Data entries

BEGIN

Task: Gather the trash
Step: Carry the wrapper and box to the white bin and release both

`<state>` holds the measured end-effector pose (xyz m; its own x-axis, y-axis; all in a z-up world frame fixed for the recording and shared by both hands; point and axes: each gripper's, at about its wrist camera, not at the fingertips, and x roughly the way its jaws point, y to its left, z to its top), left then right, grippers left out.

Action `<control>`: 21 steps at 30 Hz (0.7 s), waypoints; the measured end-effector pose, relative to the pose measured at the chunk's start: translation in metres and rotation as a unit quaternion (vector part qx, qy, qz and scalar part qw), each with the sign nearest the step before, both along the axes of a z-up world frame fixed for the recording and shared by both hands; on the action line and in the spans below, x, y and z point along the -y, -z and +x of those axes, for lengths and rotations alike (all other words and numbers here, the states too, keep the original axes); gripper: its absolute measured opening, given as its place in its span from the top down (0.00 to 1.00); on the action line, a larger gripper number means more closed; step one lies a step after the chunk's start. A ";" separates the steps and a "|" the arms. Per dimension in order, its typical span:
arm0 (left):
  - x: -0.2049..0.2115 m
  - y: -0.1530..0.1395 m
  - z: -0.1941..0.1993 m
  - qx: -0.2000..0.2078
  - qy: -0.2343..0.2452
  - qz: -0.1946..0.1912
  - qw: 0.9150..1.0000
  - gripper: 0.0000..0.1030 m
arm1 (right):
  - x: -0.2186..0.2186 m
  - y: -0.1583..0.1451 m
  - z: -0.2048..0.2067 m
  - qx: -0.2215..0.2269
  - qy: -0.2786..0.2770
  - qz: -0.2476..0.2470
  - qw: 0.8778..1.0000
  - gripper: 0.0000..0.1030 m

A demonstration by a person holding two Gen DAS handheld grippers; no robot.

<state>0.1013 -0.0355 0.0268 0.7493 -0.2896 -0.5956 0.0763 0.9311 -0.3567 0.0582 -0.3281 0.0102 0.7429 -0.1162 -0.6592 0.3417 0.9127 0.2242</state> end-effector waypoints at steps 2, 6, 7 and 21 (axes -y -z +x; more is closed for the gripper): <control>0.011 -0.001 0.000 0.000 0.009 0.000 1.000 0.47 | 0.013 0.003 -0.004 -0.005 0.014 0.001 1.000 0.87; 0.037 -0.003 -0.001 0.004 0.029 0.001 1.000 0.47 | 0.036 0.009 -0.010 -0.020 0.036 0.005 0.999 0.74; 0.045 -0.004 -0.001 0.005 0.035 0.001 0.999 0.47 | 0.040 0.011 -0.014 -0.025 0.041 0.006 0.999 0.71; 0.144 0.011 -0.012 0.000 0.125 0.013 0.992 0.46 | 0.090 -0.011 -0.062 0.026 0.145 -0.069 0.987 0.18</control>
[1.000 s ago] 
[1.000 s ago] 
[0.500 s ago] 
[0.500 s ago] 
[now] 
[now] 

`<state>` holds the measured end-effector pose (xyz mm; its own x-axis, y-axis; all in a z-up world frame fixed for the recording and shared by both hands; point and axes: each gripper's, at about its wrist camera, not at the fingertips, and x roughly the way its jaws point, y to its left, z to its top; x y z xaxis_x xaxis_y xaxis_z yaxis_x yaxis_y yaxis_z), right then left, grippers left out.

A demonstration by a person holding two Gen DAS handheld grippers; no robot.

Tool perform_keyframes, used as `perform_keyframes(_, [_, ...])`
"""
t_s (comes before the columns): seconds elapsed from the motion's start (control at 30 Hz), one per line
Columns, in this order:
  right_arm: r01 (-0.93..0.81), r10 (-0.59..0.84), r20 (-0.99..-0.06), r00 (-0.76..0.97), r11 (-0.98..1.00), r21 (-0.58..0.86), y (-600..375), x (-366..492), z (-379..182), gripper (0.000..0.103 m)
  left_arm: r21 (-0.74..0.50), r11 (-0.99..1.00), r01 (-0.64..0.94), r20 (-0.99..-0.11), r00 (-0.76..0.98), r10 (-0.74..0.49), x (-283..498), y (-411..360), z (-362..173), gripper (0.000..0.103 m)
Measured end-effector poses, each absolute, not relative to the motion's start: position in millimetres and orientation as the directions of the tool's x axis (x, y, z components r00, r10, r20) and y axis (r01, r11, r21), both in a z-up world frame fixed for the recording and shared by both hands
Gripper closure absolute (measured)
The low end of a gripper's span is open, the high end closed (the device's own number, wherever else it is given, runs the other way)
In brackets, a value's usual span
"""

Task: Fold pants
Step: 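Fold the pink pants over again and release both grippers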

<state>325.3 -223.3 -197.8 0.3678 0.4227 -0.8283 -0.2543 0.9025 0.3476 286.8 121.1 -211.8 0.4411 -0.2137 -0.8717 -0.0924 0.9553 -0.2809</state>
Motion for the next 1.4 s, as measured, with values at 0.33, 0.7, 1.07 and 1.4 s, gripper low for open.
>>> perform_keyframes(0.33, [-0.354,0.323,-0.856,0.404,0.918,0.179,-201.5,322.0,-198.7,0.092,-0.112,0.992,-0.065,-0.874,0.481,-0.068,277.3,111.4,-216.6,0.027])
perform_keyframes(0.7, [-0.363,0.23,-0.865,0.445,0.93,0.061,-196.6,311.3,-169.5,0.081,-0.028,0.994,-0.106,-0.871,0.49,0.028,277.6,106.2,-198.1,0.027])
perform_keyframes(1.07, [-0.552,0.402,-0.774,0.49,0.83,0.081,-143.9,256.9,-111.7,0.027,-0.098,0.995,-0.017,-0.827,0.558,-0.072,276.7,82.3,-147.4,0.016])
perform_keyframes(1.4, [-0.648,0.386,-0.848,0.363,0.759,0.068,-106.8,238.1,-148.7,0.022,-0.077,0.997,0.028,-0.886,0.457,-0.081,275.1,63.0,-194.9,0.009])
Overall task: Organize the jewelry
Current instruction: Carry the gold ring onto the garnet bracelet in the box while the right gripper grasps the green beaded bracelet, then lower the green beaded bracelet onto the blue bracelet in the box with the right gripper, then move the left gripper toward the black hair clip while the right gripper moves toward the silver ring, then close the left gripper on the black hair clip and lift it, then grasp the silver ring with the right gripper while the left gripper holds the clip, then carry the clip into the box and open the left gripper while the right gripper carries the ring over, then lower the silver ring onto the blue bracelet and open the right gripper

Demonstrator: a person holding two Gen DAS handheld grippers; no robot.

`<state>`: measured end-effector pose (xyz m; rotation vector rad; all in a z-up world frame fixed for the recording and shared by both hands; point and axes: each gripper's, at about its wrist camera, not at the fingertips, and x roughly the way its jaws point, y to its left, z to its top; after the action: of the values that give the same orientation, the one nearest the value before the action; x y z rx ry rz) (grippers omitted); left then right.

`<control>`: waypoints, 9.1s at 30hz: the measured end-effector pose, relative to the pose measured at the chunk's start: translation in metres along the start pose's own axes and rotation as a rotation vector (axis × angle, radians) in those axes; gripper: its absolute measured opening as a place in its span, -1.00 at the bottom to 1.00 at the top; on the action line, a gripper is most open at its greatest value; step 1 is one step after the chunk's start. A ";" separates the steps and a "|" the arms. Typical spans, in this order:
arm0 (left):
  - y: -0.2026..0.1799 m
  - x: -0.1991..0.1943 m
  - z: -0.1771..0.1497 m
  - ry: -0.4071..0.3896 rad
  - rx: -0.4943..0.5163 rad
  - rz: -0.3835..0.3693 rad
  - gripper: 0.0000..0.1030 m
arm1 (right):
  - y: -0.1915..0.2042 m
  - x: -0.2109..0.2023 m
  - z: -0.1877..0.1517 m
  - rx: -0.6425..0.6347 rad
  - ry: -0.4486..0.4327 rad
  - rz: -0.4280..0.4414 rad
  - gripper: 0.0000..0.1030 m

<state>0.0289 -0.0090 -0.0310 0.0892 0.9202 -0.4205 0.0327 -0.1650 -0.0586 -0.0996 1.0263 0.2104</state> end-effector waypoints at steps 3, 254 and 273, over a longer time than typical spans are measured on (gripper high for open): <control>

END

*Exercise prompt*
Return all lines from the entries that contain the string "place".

*Output*
Action `<control>`: 21 steps at 30 Hz (0.7 s), waypoints; the measured end-effector pose, relative to the pose measured at the chunk's start: translation in metres and rotation as a unit quaternion (vector part qx, qy, qz and scalar part qw), each with the sign nearest the step before, both along the axes of a z-up world frame fixed for the recording and shared by both hands; on the action line and in the spans below, x, y and z point along the -y, -z and +x of those axes, for lengths and rotations alike (all other words and numbers here, the states too, keep the original axes); gripper: its absolute measured opening, given as its place in its span from the top down (0.00 to 1.00); on the action line, a larger gripper number means more closed; step one lies a step after the chunk's start. A ";" separates the steps and a "|" the arms. Per dimension in order, its typical span:
`<control>`: waypoints, 9.1s at 30hz: the measured end-effector pose, relative to the pose measured at the chunk's start: translation in metres along the start pose's own axes and rotation as a rotation vector (axis × angle, radians) in those axes; gripper: its absolute measured opening as a place in its span, -1.00 at the bottom to 1.00 at the top; on the action line, a gripper is most open at its greatest value; step 1 is one step after the chunk's start. A ";" separates the steps and a "|" the arms. Typical spans, in this order:

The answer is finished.